### AIM OF THE TASK
Across the entries, how many lines have the string "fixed" in them? Reply with only a number.

Dataset records:
----

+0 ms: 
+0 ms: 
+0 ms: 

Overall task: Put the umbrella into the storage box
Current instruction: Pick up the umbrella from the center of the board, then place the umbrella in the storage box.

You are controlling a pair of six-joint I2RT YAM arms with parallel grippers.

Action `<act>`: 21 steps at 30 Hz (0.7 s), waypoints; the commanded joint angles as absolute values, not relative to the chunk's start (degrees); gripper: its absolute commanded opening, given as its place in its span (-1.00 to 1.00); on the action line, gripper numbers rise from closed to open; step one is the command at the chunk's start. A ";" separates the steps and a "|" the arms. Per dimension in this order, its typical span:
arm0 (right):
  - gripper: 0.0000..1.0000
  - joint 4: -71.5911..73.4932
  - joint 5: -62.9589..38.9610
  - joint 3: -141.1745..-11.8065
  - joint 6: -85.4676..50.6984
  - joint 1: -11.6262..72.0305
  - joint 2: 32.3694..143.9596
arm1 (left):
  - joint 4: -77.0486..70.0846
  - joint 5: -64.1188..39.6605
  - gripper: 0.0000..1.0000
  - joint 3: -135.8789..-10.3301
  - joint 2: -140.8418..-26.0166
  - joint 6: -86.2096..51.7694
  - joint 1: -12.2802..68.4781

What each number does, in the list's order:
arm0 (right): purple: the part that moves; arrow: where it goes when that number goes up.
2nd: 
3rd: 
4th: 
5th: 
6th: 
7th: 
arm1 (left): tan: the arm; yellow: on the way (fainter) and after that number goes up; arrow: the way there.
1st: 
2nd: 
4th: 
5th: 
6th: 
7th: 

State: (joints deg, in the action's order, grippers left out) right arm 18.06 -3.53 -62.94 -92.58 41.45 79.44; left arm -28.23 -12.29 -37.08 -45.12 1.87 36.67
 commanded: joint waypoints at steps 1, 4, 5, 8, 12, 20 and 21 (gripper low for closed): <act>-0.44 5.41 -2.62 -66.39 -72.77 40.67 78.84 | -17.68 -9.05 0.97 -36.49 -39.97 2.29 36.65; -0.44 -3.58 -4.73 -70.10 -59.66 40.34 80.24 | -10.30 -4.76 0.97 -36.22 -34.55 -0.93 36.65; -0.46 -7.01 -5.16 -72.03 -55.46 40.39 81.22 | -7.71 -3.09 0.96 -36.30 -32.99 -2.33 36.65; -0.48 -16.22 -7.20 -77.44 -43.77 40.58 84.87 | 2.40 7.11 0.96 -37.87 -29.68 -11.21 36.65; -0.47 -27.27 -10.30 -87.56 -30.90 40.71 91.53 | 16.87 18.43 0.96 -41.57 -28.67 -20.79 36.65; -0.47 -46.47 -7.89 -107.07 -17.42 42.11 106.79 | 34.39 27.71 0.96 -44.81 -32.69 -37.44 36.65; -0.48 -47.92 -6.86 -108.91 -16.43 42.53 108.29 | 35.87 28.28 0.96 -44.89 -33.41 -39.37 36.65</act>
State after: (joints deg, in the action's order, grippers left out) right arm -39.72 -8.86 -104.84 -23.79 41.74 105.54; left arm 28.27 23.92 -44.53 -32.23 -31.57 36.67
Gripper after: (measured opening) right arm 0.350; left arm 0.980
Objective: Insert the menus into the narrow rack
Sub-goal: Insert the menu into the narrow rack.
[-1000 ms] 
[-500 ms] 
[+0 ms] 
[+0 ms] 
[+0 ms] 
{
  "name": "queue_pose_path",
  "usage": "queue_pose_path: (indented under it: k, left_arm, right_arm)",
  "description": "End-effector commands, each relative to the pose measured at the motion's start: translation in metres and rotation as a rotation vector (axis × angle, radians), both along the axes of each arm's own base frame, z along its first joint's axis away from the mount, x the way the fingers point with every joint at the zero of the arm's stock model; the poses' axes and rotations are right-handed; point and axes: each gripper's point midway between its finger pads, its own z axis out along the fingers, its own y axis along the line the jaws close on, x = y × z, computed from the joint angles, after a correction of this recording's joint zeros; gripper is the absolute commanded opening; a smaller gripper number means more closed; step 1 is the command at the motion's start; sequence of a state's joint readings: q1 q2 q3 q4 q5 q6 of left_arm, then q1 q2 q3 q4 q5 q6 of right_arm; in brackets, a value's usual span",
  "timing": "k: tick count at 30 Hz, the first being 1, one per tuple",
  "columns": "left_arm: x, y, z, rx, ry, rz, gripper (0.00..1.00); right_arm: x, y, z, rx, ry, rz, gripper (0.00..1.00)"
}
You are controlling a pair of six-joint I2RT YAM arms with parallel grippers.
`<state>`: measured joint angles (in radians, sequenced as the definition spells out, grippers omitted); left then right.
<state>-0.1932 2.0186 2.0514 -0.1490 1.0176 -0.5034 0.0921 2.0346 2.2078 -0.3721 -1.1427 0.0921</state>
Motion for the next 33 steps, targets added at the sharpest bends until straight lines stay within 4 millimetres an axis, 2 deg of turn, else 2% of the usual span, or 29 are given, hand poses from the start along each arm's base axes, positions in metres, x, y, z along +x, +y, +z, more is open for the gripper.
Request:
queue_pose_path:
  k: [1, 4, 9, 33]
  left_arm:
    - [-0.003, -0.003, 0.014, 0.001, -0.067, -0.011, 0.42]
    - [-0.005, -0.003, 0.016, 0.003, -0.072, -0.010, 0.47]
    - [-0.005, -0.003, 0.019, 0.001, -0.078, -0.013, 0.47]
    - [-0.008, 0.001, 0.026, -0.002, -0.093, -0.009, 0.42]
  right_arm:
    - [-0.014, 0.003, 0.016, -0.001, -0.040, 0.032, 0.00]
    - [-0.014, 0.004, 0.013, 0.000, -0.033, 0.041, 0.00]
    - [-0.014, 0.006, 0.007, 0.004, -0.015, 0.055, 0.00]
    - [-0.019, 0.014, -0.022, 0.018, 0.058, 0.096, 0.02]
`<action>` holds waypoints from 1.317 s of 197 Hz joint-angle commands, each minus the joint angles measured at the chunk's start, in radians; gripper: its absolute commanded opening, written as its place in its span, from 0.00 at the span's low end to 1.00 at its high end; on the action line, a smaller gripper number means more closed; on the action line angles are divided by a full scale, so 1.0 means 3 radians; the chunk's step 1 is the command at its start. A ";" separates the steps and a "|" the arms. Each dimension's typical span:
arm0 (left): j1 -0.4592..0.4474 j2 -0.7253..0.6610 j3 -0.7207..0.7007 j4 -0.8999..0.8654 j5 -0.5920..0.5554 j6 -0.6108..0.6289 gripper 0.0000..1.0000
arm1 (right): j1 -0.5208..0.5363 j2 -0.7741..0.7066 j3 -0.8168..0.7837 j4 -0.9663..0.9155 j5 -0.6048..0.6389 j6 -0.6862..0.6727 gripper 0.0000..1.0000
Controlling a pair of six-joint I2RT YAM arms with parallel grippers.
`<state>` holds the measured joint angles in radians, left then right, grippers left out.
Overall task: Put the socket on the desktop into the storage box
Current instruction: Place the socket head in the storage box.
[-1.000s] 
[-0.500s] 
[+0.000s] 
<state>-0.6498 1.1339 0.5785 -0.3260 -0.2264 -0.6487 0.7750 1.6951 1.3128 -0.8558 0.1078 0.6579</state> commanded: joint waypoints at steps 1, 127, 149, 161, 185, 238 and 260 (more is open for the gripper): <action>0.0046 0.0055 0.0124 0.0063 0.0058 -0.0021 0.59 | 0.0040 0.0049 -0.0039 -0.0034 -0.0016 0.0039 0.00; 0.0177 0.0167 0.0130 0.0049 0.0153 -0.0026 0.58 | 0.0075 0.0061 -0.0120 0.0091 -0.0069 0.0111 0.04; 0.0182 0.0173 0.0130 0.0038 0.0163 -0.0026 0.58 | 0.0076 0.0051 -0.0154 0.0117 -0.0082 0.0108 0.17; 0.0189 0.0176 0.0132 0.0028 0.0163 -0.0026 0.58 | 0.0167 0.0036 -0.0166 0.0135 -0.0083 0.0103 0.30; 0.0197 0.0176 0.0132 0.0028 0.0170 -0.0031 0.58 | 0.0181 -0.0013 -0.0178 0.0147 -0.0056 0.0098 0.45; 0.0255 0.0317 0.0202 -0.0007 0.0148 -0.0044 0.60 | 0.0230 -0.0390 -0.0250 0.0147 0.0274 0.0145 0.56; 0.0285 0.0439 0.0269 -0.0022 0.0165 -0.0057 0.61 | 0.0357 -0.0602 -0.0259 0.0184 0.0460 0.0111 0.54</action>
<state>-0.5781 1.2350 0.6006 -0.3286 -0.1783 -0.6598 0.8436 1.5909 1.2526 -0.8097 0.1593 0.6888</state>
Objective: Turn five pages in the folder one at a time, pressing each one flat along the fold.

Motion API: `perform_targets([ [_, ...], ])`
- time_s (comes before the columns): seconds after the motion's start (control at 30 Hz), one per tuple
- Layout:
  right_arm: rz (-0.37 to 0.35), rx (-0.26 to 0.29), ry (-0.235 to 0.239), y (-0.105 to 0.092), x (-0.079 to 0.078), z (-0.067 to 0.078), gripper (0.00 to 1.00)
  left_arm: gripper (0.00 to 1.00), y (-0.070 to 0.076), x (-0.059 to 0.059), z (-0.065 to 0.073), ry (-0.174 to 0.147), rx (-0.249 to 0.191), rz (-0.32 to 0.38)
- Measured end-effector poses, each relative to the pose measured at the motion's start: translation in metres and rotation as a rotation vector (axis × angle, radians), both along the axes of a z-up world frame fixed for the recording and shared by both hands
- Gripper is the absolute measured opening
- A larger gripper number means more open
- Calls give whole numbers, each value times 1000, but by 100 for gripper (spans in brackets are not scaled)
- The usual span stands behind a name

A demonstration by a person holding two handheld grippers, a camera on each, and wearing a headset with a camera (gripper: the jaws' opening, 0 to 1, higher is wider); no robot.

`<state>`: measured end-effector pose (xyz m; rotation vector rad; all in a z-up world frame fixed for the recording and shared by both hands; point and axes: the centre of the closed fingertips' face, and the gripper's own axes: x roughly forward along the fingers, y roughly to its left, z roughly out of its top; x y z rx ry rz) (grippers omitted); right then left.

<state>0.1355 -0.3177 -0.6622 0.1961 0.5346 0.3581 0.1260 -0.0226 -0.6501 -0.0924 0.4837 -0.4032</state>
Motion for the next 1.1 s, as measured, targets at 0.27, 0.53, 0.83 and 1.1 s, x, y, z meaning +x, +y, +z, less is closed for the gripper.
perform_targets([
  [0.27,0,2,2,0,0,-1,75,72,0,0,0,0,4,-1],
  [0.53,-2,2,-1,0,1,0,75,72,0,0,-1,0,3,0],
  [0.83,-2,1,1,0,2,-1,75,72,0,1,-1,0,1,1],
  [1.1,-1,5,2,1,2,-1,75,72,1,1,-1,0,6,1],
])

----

### TASK SOLUTION
2